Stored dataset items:
========================================

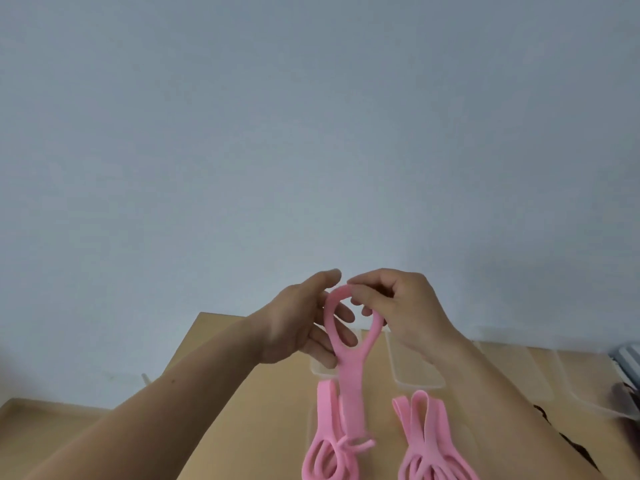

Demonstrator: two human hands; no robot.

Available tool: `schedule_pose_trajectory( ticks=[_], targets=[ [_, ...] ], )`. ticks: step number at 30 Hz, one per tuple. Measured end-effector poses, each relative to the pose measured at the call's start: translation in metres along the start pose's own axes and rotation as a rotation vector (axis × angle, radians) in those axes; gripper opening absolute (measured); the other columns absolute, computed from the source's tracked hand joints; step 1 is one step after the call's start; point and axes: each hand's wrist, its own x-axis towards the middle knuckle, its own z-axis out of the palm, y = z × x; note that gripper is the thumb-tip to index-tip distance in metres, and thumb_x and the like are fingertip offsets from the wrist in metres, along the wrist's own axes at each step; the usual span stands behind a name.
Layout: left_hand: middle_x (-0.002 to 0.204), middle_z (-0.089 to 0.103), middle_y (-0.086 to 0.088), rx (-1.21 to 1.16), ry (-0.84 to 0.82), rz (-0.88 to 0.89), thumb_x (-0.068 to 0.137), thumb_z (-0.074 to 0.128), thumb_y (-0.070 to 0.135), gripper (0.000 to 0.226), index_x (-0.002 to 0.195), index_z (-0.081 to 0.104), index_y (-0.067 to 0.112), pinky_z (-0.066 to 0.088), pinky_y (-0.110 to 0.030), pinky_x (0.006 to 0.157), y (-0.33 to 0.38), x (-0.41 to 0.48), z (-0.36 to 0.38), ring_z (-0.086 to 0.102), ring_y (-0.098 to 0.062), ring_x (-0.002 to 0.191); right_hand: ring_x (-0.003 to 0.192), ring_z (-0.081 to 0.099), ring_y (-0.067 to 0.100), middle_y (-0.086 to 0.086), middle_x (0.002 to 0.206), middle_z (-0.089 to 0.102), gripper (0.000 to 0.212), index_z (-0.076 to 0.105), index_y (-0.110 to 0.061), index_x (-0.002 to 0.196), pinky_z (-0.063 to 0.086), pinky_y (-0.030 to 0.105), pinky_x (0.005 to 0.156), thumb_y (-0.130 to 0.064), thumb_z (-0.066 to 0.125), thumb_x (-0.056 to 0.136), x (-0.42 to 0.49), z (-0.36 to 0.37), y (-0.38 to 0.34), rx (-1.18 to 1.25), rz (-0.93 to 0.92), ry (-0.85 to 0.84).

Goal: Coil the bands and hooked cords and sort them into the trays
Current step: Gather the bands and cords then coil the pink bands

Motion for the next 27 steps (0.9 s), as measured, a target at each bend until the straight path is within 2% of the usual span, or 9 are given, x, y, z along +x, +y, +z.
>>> schedule_pose_trajectory(
  ticks=[2,5,7,9,11,14,18,22,27],
  targets=[
    [0.088,0.070,-0.026,-0.027,-0.046,-0.024,0.096,0.045,0.058,0.062,0.097,0.066,0.000,0.056,-0.035,0.057,0.001,0.002,-0.005,0.067,-0.035,0.068,0.077,0.069,0.006,-0.012,0.083,0.074,0.015,0.076,-0.041,0.086,0.051,0.013,0.067,-0.026,0.074,0.086,0.000,0.008,0.000,-0.028,-0.072,-0.002],
    [0.080,0.069,-0.018,-0.077,-0.106,0.011,0.098,0.048,0.048,0.051,0.088,0.073,0.005,0.056,-0.033,0.056,0.000,0.006,-0.014,0.066,-0.028,0.062,0.079,0.067,0.003,-0.014,0.084,0.074,0.020,0.075,-0.045,0.085,0.045,0.010,0.067,-0.026,0.075,0.083,0.000,0.016,0.007,-0.079,-0.111,0.042],
    [0.081,0.069,-0.014,-0.122,-0.173,0.051,0.096,0.053,0.041,0.041,0.089,0.076,0.009,0.056,-0.032,0.058,-0.002,0.008,-0.020,0.065,-0.023,0.062,0.078,0.068,0.003,-0.014,0.084,0.074,0.013,0.075,-0.044,0.084,0.047,0.011,0.066,-0.035,0.077,0.076,-0.003,0.020,0.011,-0.047,-0.106,0.065],
    [0.085,0.070,-0.013,-0.124,-0.214,0.093,0.092,0.062,0.036,0.031,0.093,0.075,0.008,0.057,-0.031,0.060,-0.005,0.008,-0.026,0.065,-0.021,0.065,0.075,0.068,0.005,-0.010,0.084,0.075,0.016,0.076,-0.040,0.084,0.051,0.016,0.066,-0.044,0.078,0.068,-0.005,0.021,0.016,0.025,-0.072,0.094],
    [0.088,0.070,-0.014,-0.080,-0.203,0.124,0.089,0.070,0.032,0.027,0.094,0.071,0.006,0.057,-0.031,0.062,-0.008,0.010,-0.029,0.066,-0.022,0.067,0.073,0.069,0.014,-0.003,0.083,0.075,0.013,0.077,-0.033,0.085,0.054,0.023,0.066,-0.044,0.076,0.078,-0.007,0.021,0.016,0.120,0.000,0.112],
    [0.091,0.071,-0.013,0.050,-0.161,0.173,0.091,0.071,0.026,0.022,0.095,0.070,0.004,0.057,-0.031,0.068,-0.010,0.014,-0.032,0.067,-0.024,0.072,0.059,0.062,0.024,0.006,0.078,0.074,0.034,0.076,-0.020,0.082,0.052,0.028,0.059,-0.047,0.058,0.091,-0.008,0.016,0.015,0.105,0.115,0.060],
    [0.091,0.073,-0.013,0.166,-0.124,0.201,0.091,0.071,0.017,0.021,0.101,0.069,-0.002,0.058,-0.032,0.070,-0.012,0.019,-0.033,0.068,-0.026,0.075,0.057,0.063,0.017,0.009,0.074,0.073,0.024,0.072,-0.009,0.081,0.052,0.029,0.054,-0.026,0.063,0.095,-0.010,0.009,0.012,0.056,0.202,-0.023],
    [0.083,0.072,-0.016,0.150,-0.069,0.227,0.086,0.074,0.006,0.011,0.095,0.071,0.000,0.057,-0.030,0.067,-0.009,0.021,-0.029,0.067,-0.027,0.074,0.050,0.061,0.011,0.002,0.062,0.068,0.005,0.072,-0.014,0.084,0.047,0.022,0.049,-0.014,0.071,0.088,-0.009,0.003,0.010,0.018,0.157,-0.035],
    [0.094,0.073,-0.019,0.023,-0.005,0.146,0.085,0.077,0.021,0.033,0.108,0.065,0.001,0.056,-0.030,0.066,-0.014,0.025,-0.021,0.067,-0.027,0.071,0.053,0.064,0.012,-0.003,0.062,0.066,0.019,0.070,-0.029,0.081,0.048,0.020,0.050,-0.011,0.071,0.088,-0.004,0.002,0.016,-0.036,0.051,0.037]
  ],
)
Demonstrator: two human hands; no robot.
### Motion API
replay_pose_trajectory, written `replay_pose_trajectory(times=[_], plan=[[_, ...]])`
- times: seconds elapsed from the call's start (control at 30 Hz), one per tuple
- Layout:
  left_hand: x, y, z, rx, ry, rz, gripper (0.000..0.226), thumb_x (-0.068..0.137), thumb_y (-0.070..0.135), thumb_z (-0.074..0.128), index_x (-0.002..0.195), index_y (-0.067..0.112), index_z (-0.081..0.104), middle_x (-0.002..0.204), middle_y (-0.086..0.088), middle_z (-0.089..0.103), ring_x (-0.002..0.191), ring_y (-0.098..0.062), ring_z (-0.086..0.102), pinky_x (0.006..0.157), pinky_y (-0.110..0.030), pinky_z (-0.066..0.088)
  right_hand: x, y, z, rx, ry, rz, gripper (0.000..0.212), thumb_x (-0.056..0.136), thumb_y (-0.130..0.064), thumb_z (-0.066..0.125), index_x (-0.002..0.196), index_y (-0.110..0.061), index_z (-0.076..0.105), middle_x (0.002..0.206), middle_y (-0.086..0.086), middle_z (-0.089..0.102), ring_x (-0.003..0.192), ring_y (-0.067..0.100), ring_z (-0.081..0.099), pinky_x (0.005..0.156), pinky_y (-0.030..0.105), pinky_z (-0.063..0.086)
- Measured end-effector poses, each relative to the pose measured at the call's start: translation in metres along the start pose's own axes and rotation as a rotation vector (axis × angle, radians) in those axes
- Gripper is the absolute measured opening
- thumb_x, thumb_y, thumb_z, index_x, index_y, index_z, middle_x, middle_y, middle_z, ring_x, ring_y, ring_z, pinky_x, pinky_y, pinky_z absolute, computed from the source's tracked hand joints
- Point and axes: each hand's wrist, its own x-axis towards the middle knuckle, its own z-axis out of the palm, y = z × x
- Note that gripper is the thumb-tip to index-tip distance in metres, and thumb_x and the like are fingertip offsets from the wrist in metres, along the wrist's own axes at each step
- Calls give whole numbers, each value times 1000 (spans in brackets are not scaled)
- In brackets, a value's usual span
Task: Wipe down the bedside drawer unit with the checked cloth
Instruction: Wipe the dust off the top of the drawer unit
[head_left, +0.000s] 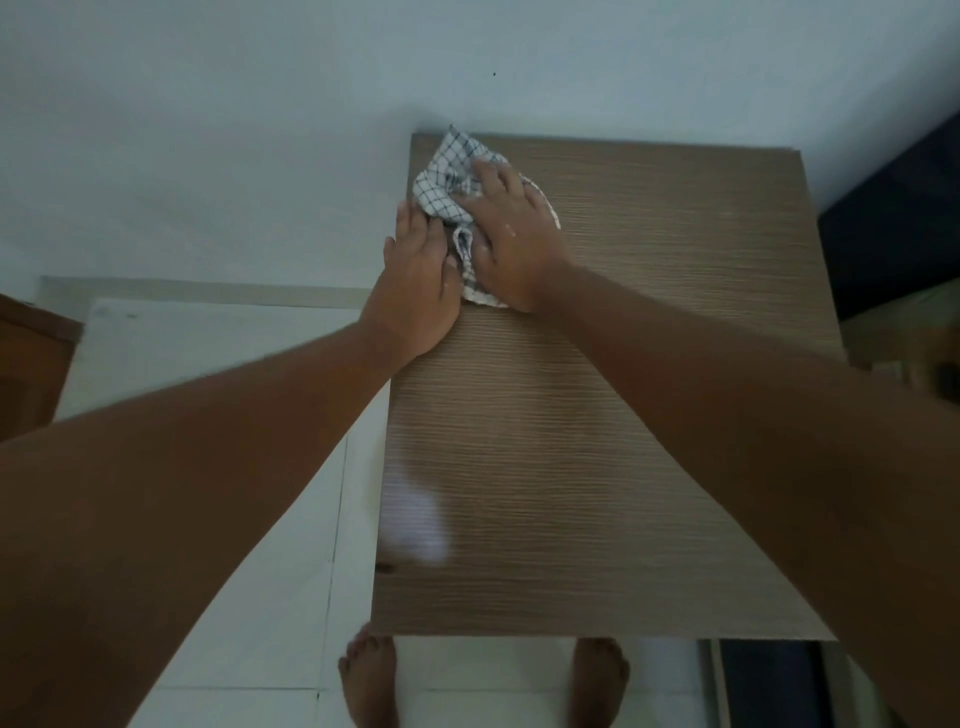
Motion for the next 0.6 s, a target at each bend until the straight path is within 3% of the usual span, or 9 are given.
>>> replay_pose_trajectory(times=[0.23, 0.43, 0.6], plan=[[-38, 1, 5, 37, 5, 39, 56, 104, 10, 33, 158, 0, 20, 166, -25, 10, 156, -38, -1, 127, -51, 5, -66, -13, 1, 15, 1, -45, 50, 98, -30, 28, 140, -13, 51, 160, 9, 37, 152, 33, 26, 124, 50, 21], [-71, 11, 6, 150, -41, 42, 60, 101, 11, 34, 158, 2, 20, 166, -25, 12, 156, -36, 3, 127, -51, 4, -119, -30, 6, -40, -41, -15, 60, 98, -34, 23, 152, -14, 40, 161, 10, 36, 151, 34, 26, 124, 50, 22], [-97, 18, 6, 194, -82, 19, 63, 102, 19, 38, 158, -3, 16, 167, -24, 8, 156, -34, 1, 127, -50, 2, -171, -46, 11, 24, 2, -22, 54, 99, -30, 30, 145, -12, 49, 157, 10, 43, 149, 34, 32, 123, 49, 24]])
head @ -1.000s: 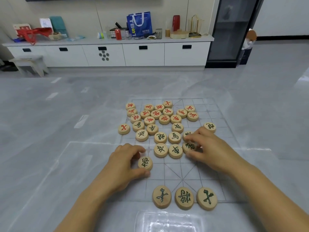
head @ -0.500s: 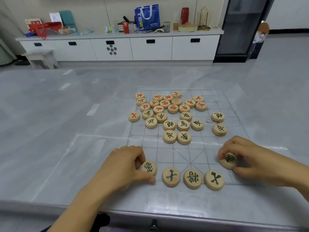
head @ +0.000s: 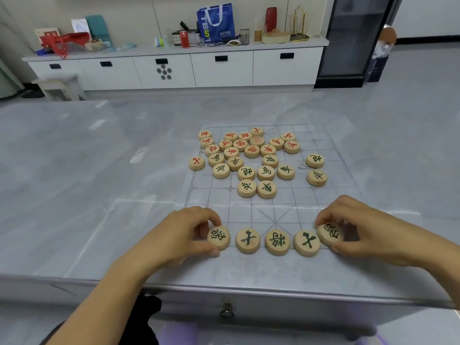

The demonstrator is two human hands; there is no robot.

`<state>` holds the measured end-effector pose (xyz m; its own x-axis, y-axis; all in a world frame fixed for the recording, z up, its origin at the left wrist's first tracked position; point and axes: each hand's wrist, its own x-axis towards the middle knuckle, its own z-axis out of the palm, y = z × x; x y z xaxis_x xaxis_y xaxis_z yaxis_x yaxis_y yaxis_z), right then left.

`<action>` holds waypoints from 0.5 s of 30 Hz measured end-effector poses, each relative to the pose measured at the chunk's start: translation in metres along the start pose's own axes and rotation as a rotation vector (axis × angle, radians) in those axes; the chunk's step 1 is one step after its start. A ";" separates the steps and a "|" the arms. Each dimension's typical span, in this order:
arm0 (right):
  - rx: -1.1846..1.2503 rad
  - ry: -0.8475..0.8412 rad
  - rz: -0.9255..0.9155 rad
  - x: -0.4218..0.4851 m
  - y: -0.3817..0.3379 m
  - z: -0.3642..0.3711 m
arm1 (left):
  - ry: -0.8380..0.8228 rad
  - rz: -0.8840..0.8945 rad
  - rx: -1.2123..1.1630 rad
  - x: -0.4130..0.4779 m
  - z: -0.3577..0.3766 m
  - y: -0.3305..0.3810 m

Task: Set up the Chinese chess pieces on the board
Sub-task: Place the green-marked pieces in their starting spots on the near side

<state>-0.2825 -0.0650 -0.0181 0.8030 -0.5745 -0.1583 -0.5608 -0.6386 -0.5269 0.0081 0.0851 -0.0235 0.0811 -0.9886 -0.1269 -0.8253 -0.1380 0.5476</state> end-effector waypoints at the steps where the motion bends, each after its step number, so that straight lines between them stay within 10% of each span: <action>1: 0.023 -0.014 0.002 -0.001 0.000 0.000 | 0.000 -0.006 -0.004 -0.001 0.000 0.000; 15: -0.010 0.031 0.107 0.002 -0.002 0.002 | -0.036 0.042 0.050 0.000 0.004 0.005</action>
<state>-0.2792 -0.0637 -0.0194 0.7318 -0.6553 -0.1875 -0.6453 -0.5774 -0.5002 0.0021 0.0843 -0.0239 0.0267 -0.9905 -0.1345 -0.8544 -0.0925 0.5114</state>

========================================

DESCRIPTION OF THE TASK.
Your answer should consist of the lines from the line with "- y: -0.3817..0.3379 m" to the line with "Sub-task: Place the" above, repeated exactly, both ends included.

WORKED SOLUTION.
  - y: -0.3817..0.3379 m
  - z: -0.3642..0.3711 m
arm1 (left):
  - ry: -0.8380..0.8228 rad
  - rz: -0.8840..0.8945 rad
  - rx: -1.2123..1.1630 rad
  - x: -0.4130..0.4779 m
  - z: -0.3577..0.3766 m
  - y: -0.3305..0.3810 m

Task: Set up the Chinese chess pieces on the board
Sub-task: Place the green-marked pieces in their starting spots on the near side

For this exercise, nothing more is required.